(Assigned task):
For the word "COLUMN", count the lines of the data that include it and give only the total.
○ ○ ○ ○
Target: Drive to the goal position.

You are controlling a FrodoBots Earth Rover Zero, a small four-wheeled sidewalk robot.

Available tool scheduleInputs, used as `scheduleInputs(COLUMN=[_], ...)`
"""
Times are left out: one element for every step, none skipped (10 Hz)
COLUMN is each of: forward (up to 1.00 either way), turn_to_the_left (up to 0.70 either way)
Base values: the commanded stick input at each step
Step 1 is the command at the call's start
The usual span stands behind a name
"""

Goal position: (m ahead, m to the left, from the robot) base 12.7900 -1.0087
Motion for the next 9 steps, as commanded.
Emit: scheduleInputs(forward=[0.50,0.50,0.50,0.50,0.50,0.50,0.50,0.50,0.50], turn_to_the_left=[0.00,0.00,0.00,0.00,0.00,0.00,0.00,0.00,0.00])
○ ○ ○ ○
(Result of the task):
2